• **Task**
In the material below, print every line exactly and omit the pictures.

• **Data shown**
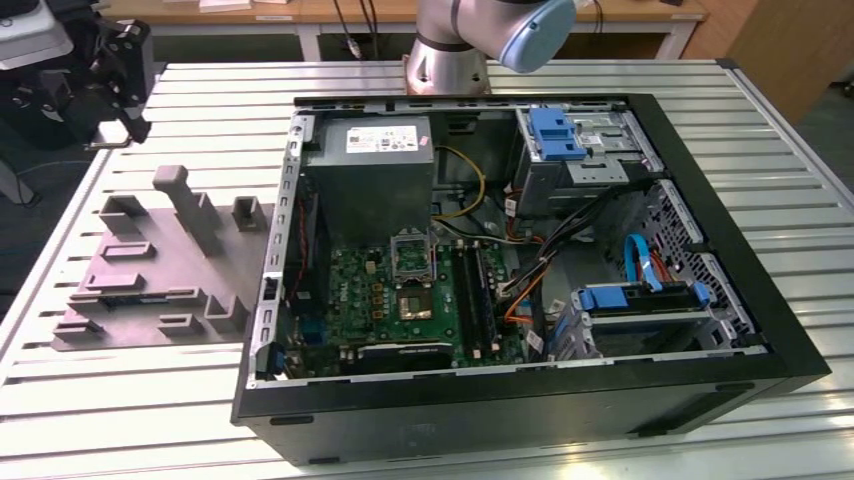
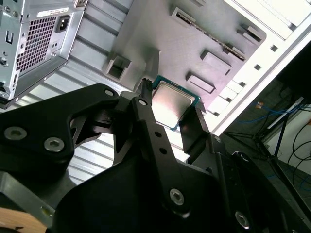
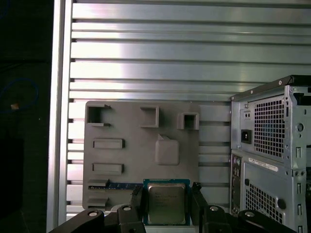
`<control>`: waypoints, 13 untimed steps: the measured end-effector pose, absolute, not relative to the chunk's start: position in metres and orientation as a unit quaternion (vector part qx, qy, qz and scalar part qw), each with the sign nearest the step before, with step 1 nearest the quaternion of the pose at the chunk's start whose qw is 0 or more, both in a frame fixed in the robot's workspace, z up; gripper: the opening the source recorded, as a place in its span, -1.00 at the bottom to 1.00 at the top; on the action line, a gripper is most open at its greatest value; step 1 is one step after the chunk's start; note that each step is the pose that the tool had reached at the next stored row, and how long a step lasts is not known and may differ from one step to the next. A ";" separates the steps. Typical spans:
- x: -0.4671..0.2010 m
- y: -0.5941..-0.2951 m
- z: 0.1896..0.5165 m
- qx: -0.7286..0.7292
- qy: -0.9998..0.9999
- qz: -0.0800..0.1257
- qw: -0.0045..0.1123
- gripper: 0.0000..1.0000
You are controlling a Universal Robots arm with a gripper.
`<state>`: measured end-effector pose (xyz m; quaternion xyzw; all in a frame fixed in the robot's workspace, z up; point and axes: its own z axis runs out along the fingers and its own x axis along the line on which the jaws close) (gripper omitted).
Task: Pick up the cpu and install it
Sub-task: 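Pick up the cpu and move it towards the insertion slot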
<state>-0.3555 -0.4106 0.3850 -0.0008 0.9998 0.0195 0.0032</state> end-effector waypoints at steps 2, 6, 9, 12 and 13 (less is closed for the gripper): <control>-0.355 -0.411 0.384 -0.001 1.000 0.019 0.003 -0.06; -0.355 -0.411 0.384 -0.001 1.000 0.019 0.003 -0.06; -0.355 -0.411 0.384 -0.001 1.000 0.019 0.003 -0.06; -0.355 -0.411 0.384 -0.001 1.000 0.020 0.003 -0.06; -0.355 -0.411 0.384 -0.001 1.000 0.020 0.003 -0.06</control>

• **Result for this task**
`<control>`: waypoints, 13 untimed steps: the measured end-effector pose, absolute, not relative to the chunk's start: position in metres and orientation as a unit quaternion (vector part qx, qy, qz and scalar part qw), each with the sign nearest the step before, with step 1 nearest the quaternion of the pose at the chunk's start whose qw is 0 or more, both in a frame fixed in the robot's workspace, z up; gripper: the opening the source recorded, as a place in its span, -1.00 at the bottom to 1.00 at the top; on the action line, a gripper is most open at its greatest value; step 1 is one step after the chunk's start; note that each step is the pose that the tool had reached at the next stored row, and how long a step lasts is not known and may differ from one step to the next. A ";" separates the steps. Typical spans:
- x: -0.4671..0.2010 m
- y: -0.5941..-0.2951 m
- z: 0.1896..0.5165 m
- qx: -0.7286..0.7292
- qy: -0.9998..0.9999
- qz: -0.0800..0.1257
- qw: -0.0045..0.1123
- gripper: 0.0000..1.0000
You are controlling a Universal Robots arm with a gripper.
`<state>`: measured end-effector pose (xyz m; quaternion xyzw; all in a frame fixed in the robot's workspace, z up; point and axes: its own z axis runs out along the fingers and its own x axis along the line on which the jaws close) (gripper omitted).
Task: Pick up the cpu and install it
Sub-task: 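Pick up the cpu and move it towards the insertion slot
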<state>-0.3555 -0.4106 0.3850 -0.0008 0.9998 0.0195 0.0032</state> end-effector waypoints at steps 2, 6, 9, 12 and 13 (less is closed for the gripper): <control>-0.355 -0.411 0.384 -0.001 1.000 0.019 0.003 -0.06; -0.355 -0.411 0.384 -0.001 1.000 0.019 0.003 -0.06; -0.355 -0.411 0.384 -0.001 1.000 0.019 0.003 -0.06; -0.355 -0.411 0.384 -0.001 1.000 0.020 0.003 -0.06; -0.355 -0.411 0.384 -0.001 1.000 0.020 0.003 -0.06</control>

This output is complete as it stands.